W połowie stycznia br. policjanci zostali powiadomieni  o rozboju. Do zdarzenia doszło na klatce schodowej w bloku przy ul. Kochanowskiego w Tarnobrzegu. Policjanci zajmujący się tą sprawą ustalili, że sprawca przestępstwa, będąc w sklepie spożywczym widział jak jeden z klientów, odbiera resztę z pięćsetzłotowego banknotu. Gdy tarnobrzeżanin wyszedł z zakupami, mężczyzna zaczepił go, a następnie odprowadził do miejsca zamieszkania. Gdy obaj weszli do klatki schodowej, napastnik używając siły, zabrał poszkodowanemu 460 złotych i uciekł.
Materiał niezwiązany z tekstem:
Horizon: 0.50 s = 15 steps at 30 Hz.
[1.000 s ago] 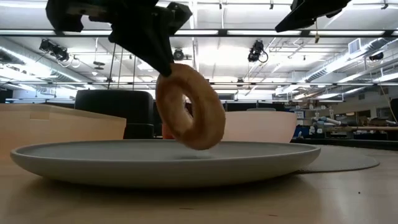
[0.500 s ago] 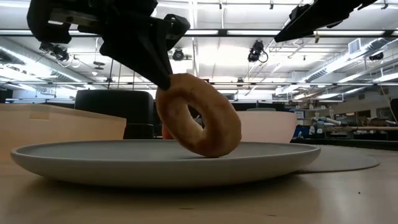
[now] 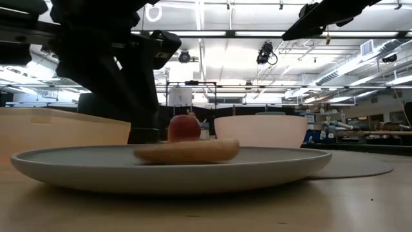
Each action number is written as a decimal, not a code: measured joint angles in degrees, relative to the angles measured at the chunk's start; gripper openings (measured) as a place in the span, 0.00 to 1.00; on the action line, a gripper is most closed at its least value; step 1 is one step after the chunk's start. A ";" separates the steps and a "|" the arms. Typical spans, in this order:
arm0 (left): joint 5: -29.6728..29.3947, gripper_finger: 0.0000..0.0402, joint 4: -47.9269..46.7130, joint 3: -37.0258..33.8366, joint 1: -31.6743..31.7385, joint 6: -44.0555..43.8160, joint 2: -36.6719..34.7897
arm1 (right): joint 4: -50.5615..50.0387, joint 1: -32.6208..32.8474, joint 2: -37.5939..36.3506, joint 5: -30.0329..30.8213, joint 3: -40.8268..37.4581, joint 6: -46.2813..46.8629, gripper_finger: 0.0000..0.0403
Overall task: Arrange a breakfast setting
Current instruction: Pour the cereal from the cereal box into the pink bowl
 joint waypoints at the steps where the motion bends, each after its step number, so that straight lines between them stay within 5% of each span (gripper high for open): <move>1: -0.04 0.29 -0.04 0.04 -0.07 0.00 0.00 | 0.29 0.00 0.00 0.00 0.00 -0.04 0.70; 6: -0.84 0.31 -5.93 4.87 -0.26 -0.62 -1.00 | 3.16 0.00 0.00 0.02 0.00 -3.44 0.71; 15: -0.70 0.31 -31.26 22.91 0.46 -11.71 -2.76 | 8.24 -1.12 0.00 0.07 0.04 -7.43 0.73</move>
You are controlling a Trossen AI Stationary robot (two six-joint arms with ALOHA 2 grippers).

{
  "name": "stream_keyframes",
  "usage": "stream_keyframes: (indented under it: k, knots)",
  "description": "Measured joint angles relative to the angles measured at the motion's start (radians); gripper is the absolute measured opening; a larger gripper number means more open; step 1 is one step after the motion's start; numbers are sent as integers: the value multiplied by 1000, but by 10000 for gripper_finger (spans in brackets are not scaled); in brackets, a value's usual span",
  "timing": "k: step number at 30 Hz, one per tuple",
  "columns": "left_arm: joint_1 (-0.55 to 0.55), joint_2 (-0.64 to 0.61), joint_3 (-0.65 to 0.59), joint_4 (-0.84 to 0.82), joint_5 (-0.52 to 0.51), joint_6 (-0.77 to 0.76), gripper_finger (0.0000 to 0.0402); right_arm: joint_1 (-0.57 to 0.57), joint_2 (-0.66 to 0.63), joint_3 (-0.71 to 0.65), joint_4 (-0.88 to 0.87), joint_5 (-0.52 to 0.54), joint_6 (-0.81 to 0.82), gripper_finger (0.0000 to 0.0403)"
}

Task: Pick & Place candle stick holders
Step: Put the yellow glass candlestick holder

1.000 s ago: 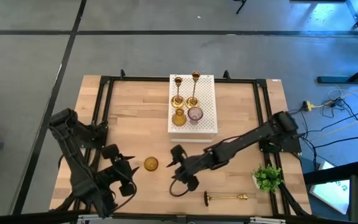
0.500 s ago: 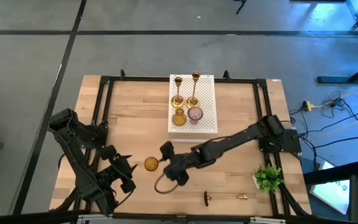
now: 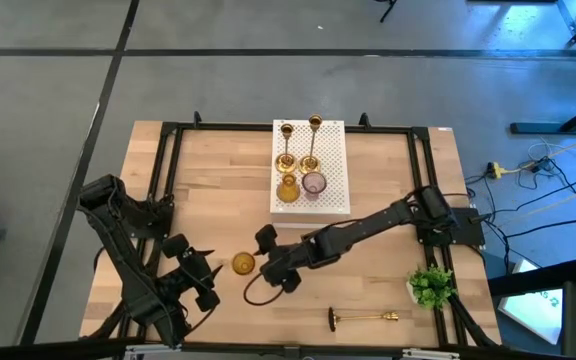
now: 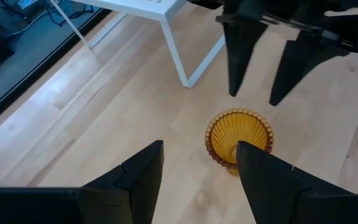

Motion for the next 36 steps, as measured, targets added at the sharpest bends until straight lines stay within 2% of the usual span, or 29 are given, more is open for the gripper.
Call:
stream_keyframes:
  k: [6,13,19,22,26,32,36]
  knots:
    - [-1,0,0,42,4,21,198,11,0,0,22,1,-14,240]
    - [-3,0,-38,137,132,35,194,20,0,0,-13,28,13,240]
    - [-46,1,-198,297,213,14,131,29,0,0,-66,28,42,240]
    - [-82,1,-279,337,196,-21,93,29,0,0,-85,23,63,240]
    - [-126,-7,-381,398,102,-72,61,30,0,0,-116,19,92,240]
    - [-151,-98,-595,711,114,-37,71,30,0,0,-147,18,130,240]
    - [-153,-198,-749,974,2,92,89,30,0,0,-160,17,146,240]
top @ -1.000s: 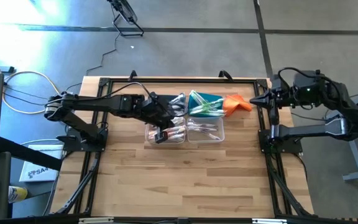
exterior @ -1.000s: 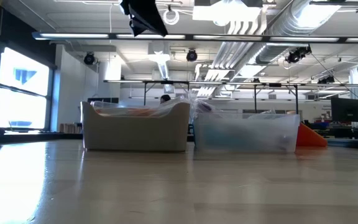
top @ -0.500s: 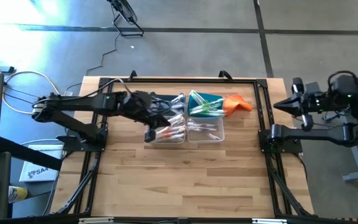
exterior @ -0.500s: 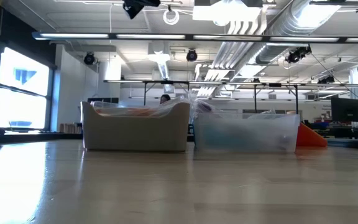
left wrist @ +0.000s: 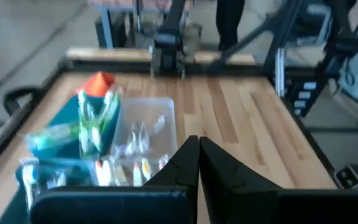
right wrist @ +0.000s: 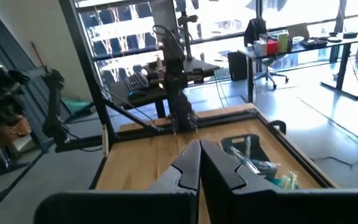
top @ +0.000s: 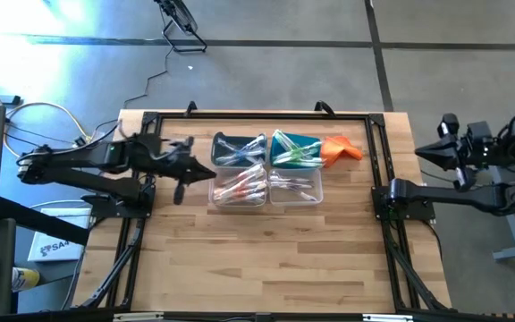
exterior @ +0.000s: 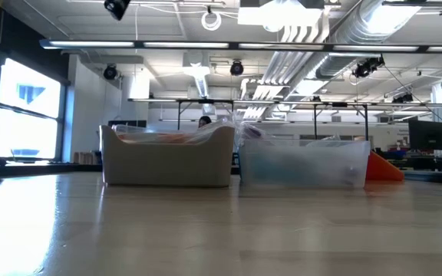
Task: Pick & Place Toothbrushes
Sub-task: Return to Home Position
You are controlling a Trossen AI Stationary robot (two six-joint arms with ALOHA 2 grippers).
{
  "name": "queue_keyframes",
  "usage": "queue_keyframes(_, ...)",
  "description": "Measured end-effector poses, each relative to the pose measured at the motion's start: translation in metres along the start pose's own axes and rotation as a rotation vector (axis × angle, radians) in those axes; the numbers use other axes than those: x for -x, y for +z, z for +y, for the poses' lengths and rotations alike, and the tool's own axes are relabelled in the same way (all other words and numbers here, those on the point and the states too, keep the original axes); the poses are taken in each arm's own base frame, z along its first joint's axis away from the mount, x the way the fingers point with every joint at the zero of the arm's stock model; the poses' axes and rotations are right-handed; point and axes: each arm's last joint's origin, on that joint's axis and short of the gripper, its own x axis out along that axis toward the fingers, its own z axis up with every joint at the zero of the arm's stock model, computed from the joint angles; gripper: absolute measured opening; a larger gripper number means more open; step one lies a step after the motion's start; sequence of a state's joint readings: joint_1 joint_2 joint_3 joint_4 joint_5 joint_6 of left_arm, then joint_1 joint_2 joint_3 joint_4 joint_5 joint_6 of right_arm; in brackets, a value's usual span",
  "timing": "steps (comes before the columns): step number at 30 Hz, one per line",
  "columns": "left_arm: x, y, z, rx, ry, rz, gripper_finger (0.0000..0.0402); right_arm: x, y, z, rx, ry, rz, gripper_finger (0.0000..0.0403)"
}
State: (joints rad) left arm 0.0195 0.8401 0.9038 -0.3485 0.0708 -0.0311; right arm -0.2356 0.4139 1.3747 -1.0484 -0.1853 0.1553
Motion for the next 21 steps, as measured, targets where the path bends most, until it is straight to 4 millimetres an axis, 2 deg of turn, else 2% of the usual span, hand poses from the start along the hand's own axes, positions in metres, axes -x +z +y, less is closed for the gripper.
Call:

Niespełna miesiąc później, ten sam sprawca dokonał kolejnego rozboju. Będąc w rejonie ul. Waryńskiego, zaatakował innego mężczyznę. Wcześniej spożywał z nim alkohol. Jego łupem padł telefon komórkowy oraz drobna kwota pieniędzy. Sprawca przestępstwa uciekł w nieznanym kierunku. Pokrzywdzony o całym zdarzeniu zaalarmował policjantów. Jeden z patroli, po uzyskaniu rysopisu napastnika, zauważył mężczyznę w jednym ze sklepów przy ul. Sienkiewicza i zatrzymał go.

Sprawcą okazał się 33-letni mieszkaniec Tarnobrzega. Mężczyzna był pijany. Badanie urządzeniem wykazało 3,17 promila alkoholu w jego organizmie. Sprawca trafił do policyjnej izby zatrzymań w celu wytrzeźwienia oraz dalszych czynności. Funkcjonariusze przesłuchali 33-latka i przedstawili mu dwa zarzuty.

Na podstawie zebranego materiału dowodowego, prokurator zastosował wobec podejrzanego środek zapobiegawczy w postaci policyjnego dozoru oraz zakazu kontaktowania i zbliżania się do pokrzywdzonych.

Za popełnione przestępstwo, mężczyźnie grozi kara do 12 lat pozbawienia wolności. O jego dalszym losie zdecyduje teraz sąd.